Entries follow. Give back exactly the lines starting at the one containing "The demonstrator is" and ending at the one containing "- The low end", and no other lines.

╔══

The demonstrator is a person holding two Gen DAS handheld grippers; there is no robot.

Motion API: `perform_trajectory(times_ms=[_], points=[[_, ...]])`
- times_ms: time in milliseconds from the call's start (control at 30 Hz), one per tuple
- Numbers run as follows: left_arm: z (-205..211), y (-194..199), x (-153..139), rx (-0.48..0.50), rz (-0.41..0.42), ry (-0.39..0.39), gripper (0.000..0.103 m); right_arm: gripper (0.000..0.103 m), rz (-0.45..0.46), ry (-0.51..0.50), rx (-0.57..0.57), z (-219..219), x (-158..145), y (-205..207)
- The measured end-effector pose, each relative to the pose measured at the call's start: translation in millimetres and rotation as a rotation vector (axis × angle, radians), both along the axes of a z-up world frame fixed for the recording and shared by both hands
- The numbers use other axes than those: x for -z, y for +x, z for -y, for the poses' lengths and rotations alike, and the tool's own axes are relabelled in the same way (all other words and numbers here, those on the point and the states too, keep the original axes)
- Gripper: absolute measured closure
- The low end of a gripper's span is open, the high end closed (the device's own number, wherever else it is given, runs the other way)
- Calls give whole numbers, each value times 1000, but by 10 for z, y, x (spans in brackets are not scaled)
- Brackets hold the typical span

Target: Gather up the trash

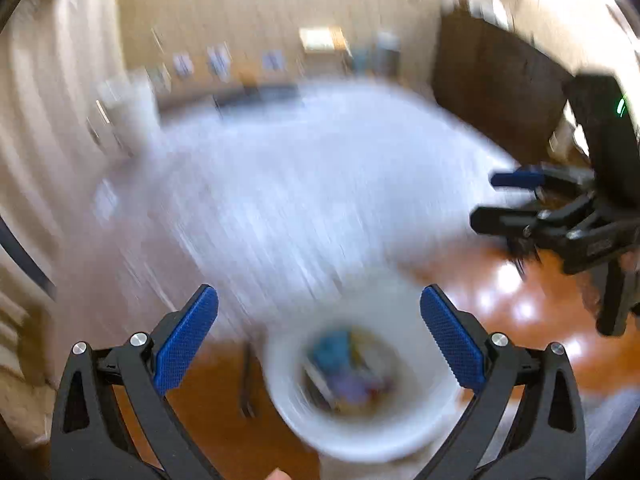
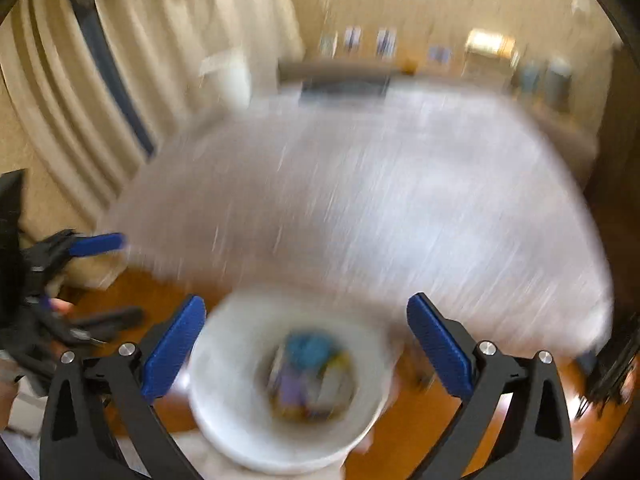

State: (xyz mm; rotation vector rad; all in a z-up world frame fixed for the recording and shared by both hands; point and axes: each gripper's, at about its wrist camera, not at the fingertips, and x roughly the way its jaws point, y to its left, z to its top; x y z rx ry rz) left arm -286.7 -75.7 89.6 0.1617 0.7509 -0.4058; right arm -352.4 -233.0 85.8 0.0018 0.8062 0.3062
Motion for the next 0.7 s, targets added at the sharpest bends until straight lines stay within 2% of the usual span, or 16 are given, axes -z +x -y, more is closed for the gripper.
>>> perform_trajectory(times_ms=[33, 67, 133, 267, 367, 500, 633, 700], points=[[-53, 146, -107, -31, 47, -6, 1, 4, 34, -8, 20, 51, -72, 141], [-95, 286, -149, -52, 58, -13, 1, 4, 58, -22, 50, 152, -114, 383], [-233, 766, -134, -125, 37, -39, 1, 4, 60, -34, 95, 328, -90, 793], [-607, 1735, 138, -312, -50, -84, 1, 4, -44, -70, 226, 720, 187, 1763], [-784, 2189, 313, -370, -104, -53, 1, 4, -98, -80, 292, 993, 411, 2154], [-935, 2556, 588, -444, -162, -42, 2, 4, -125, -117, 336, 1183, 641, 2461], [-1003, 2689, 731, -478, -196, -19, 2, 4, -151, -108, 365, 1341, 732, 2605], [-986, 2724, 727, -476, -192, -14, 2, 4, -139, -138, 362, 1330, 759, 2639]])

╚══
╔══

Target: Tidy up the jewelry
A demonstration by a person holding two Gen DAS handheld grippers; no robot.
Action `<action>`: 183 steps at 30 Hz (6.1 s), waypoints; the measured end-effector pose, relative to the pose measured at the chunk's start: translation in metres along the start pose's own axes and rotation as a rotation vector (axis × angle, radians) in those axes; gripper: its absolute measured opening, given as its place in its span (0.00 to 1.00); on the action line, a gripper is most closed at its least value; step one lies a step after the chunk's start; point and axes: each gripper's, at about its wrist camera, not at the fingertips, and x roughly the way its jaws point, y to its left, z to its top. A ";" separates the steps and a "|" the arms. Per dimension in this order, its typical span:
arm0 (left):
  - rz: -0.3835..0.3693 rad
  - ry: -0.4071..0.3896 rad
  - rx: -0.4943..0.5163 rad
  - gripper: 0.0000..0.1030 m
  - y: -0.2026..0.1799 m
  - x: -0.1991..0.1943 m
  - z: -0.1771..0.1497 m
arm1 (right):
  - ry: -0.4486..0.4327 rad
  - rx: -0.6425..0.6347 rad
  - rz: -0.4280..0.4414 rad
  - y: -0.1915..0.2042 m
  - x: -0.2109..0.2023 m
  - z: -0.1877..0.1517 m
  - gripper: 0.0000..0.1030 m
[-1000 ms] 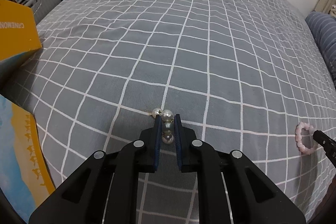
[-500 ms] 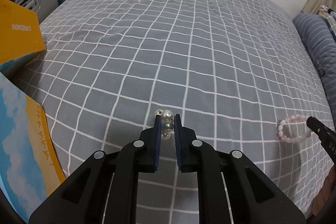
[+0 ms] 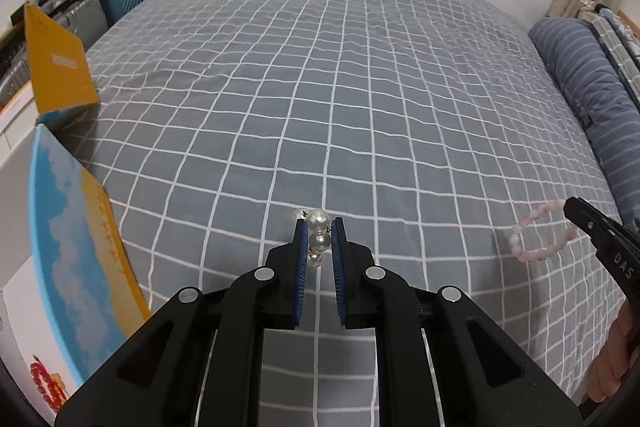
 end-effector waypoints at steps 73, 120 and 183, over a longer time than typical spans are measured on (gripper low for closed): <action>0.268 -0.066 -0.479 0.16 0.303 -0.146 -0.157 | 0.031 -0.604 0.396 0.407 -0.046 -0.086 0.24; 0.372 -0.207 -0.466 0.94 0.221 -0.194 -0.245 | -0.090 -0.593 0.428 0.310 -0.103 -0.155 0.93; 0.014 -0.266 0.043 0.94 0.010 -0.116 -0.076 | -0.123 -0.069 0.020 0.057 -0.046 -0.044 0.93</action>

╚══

◆ Task output ◆
The demonstrator is a person holding two Gen DAS handheld grippers; there is no robot.

Motion API: `perform_trajectory(times_ms=[_], points=[[_, ...]])`
- times_ms: time in milliseconds from the call's start (control at 30 Hz), one per tuple
- Numbers run as follows: left_arm: z (-205..211), y (-194..199), x (-153..139), rx (-0.48..0.50), rz (-0.41..0.42), ry (-0.39..0.39), gripper (0.000..0.103 m); right_arm: gripper (0.000..0.103 m), rz (-0.45..0.46), ry (-0.51..0.50), rx (-0.57..0.57), z (-219..219), x (-158..145), y (-205..207)
- The measured end-effector pose, each relative to the pose measured at the call's start: translation in millimetres and rotation as a rotation vector (axis × angle, radians), both along the axes of a z-up world frame fixed for the recording and shared by both hands
- The numbers use other axes than those: x for -z, y for +x, z for -y, for the poses' lengths and rotations alike, and the tool's own axes are relabelled in the same way (all other words and numbers here, those on the point and the states too, keep the original axes)
- Gripper: absolute measured closure
- The low end of a gripper's span is open, the high end closed (the device's own number, wherever else it is given, runs the other way)

This output contains the complete answer.